Il semble qu’il y ait beaucoup plus à faire avant que le test de Medistress puisse être considéré comme suffisamment robuste pour être commercialisé en masse. Mian parle de comparer différents facteurs de stress, d’examiner les moyennes, l’âge, le sexe, les origines ethniques. Cela ressemble à un grand projet, qui est encore largement inachevé. Selon M. Mian, c’est un début, et il faudra peut-être un certain temps pour que le secteur se rallie à son test. « C’est comme au début des mesures du glucose ou du cholestérol, où l’on se demandait : « Pourquoi voulez-vous mesurer le cholestérol en premier lieu ? » C’était la réflexion de l’époque. » L’objectif ultime de Medistress est de faire de ce test un dispositif médical. Mais, dit-elle, « cela nécessite des chiffres et de l’argent. Il y a encore du chemin à parcourir avant que cela ne devienne un dispositif médical. »
Mais c’est là que réside le véritable problème du développement des dispositifs médicaux. Contrairement aux composés pharmaceutiques, il n’y a pas d’obligation pour ces équipements médicaux de répondre à des normes réglementaires strictes ou d’être évalués dans le cadre d’essais cliniques aléatoires contrôlés de référence avant d’être commercialisés auprès des consommateurs. Le test Medistress, me rappelle Mian, a déjà été déployé dans des clubs de football professionnels. Un déploiement clinique se profile à l’horizon.
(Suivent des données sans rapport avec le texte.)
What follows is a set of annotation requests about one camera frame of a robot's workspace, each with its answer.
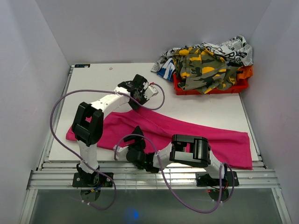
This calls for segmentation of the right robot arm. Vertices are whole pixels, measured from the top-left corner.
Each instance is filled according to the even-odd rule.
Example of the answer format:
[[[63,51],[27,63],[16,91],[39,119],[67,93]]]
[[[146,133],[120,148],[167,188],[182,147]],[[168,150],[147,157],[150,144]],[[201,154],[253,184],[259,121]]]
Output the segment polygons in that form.
[[[227,168],[221,166],[221,162],[214,156],[208,140],[204,137],[175,134],[168,146],[158,151],[161,164],[157,155],[145,152],[146,142],[144,134],[137,126],[130,136],[123,139],[131,142],[125,147],[118,147],[116,157],[126,159],[138,169],[150,173],[158,173],[171,163],[181,163],[195,168],[203,168],[206,173],[196,175],[198,186],[228,186]]]

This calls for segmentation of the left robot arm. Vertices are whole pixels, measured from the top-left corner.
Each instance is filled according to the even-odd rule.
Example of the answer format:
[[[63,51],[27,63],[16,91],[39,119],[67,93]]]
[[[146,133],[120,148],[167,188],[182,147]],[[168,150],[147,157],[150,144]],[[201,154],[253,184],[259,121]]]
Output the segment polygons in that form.
[[[129,104],[137,110],[140,105],[158,94],[146,78],[135,75],[132,81],[124,81],[106,96],[91,103],[79,104],[71,130],[79,146],[81,162],[77,165],[80,178],[88,185],[99,182],[97,144],[103,135],[104,119],[118,107]]]

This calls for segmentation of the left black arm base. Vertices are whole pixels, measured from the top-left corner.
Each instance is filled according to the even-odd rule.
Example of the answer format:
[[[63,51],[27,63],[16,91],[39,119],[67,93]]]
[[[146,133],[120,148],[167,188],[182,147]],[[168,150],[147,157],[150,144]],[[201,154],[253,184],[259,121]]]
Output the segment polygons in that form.
[[[96,188],[96,187],[112,187],[112,181],[103,176],[97,174],[94,178],[93,183],[86,183],[80,176],[79,173],[75,173],[73,176],[72,187],[76,188]]]

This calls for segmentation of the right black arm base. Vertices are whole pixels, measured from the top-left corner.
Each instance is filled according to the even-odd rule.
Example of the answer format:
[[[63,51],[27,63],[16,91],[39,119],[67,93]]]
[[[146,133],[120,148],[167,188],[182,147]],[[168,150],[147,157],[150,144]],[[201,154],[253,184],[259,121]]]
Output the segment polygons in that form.
[[[198,187],[219,187],[220,185],[219,178],[212,178],[208,173],[196,172],[195,177],[196,185]],[[224,175],[224,178],[222,179],[222,186],[232,187],[233,183],[235,183],[235,186],[239,186],[239,181],[236,172],[233,171],[233,173],[226,173]]]
Les consommateurs sont censés naviguer dans un gant de produits qui prétendent avoir des avantages médicaux potentiels. Le test LCC est-il plus performant que les tests de cortisol salivaire ? Peut-il mettre un chiffre sur le stress ? C’est possible, et ça pourrait l’être. Mais il n’existe pas encore de base factuelle pour étayer cette affirmation, et les preuves sont essentielles en science. Si vous n’avez pas de grandes études, dit Martin, « c’est comme si tout le monde faisait de la publicité pour des vitamines dans le métro ». Si Medistress semble déterminée à produire ces preuves, la loi actuelle n’oblige pas vraiment les autres concepteurs de dispositifs à le faire avant de mettre leurs produits sur le marché. Est-ce que cela vous stresse ? Vous pourriez avoir envie de vous faire mesurer.